The death of a trusted colleague is something any military man could come to terms with after three years of intense conflict. Kurt was at the infirmary by Sepp’s bedside in the moments before he breathed his last. The grip on his wrist had tightened perceptibly, urging Kurt to bend over and place his ear close to Sepp’s lips.
Straining to lift his head off the pillow, Sepp Gunther whispered, “Vorsicht vor der…weißen.. blume, Herr Oberst, der blume… der weißen blume.. ” and then fell back immediately with a tortured wheeze. Gradually he released his grip on Kurts wrist, eyes turning opaque, staring sightlessly up. Kurt didn’t think twice of what Gunther had said. Delirium was known to make people hallucinate.
Until one week later, when the Oberst had his first brush with what he only later came to realize, was Sepp Gunther’s ‘weißen blume’.
There were four Me109s that day and they were assigned to a ‘free hunt’. A free hunt was when a fighter just nosed around looking for enemy, without a specific target or mission. Kurt Strassner and Dieter Bayern formed a Rotte (Eagle-1) and so did Wolfgang and Hans-Ulrich (Eagle-2). The two Rotten made up what the Germans termed as a Schwarm. Four fighters, in two pairs.
Eagle-2 was at a 2 o’clock position, so Strassner had them in his sight whenever he flicked a glance through the corner of his eye. Suddenly a huge bank of clouds appeared straight ahead of Eagle-2.

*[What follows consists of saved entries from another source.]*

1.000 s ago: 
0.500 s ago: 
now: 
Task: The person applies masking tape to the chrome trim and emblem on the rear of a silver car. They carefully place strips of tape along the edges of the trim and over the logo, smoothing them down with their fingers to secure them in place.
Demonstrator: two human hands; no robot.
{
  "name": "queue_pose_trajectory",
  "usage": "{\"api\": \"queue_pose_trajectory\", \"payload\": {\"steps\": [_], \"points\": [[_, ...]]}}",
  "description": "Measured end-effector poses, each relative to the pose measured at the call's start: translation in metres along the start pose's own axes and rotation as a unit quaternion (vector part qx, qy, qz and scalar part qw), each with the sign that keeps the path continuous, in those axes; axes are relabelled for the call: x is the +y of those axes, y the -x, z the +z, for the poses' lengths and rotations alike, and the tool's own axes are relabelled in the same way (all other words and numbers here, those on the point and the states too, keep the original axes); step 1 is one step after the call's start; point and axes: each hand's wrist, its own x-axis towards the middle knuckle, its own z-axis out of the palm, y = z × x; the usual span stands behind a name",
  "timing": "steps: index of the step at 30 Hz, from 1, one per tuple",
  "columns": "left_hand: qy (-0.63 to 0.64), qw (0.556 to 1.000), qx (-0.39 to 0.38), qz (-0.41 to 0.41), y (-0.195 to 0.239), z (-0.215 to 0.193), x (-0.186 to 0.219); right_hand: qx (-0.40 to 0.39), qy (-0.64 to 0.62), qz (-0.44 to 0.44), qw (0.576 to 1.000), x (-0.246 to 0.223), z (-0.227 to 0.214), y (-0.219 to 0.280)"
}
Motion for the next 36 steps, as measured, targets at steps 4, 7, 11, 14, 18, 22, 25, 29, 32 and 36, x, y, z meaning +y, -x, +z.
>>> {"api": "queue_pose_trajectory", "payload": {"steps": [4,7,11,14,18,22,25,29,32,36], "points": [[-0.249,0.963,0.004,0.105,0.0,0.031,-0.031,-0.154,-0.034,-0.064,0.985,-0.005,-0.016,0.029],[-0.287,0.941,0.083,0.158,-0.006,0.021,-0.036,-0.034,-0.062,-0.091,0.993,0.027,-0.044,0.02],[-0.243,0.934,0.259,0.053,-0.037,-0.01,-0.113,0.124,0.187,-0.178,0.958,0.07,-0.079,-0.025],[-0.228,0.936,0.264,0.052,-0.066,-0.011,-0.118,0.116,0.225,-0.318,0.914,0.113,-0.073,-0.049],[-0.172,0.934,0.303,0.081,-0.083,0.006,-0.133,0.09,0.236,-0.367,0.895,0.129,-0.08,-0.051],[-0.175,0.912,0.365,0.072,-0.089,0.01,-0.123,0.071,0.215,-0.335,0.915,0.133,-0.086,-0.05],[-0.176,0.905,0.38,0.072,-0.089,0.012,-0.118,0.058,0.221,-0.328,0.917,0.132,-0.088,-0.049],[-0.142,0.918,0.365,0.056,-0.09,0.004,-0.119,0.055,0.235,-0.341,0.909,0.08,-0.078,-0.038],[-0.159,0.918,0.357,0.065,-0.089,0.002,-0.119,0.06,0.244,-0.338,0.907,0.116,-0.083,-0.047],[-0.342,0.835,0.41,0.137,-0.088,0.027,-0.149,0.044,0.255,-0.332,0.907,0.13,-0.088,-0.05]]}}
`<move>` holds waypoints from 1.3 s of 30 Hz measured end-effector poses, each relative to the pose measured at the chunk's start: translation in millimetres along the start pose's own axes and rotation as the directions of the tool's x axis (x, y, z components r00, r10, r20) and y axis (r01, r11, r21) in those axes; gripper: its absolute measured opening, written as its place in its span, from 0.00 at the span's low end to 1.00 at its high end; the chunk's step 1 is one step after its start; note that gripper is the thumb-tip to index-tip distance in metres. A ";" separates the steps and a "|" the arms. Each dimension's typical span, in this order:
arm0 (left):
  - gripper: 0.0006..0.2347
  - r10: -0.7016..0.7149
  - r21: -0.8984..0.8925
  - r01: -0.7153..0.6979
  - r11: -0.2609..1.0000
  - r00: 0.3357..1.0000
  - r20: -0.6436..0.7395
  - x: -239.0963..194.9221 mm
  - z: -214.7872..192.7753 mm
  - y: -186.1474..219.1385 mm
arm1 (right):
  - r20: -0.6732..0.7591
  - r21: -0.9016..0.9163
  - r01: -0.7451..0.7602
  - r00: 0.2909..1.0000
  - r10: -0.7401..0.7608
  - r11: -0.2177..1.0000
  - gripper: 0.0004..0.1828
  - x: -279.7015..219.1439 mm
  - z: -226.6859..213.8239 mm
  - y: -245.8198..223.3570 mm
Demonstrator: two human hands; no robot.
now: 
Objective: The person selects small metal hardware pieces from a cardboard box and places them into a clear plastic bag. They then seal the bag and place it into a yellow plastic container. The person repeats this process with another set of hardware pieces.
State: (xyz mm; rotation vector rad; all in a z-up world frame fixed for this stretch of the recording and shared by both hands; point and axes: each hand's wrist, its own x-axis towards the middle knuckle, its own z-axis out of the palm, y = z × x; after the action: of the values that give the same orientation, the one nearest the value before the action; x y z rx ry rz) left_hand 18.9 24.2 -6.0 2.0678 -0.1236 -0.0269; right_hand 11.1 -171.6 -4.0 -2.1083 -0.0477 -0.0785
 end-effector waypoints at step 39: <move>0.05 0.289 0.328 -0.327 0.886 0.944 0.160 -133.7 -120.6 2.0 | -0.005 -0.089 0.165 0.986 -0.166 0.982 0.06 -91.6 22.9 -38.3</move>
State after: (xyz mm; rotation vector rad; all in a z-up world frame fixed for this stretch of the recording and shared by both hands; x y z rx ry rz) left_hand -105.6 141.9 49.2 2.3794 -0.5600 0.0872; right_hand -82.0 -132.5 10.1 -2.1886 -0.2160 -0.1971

A typical Messershmitt schwarm
Due to their proximity to each other, Eagle-2 decided to fly straight through the cloud and join up with Eagle-1 at the other end. Strassner and Bayern in Eagle-1 kept on for what seemed like eternity, till they were finally past the cloud bank. Eagle-2 hadn’t emerged. They made a tight circle and came back in for a second look. Still no Eagle-2 in sight. It was as if they had never existed.
By now the schwarm had been in the air for quite a while and were running dangerously low on fuel. Strassner wiggled his wings to signal that it was time to head home. The two Messerschmitts did a tight banking turn and headed for base, dropping to below the cloud ceiling for visibility.
As the two aircraft emerged from the haze, they noticed that they had company. The grey fuselage of a lone Yak-1 glinted against a brilliant setting sun as it sped eastward. For about 15 seconds, the Yak kept pace with them, not even 50 metres to the right. It made no effort to flee, almost as if it was daring the Me109s to make the first move.
The three fighters flew on that way, the two Me109s, black darts bunched up together, as if seeking comfort in each other’s company and the lone Yak, a grey wraith, almost haughty in it’s solitude.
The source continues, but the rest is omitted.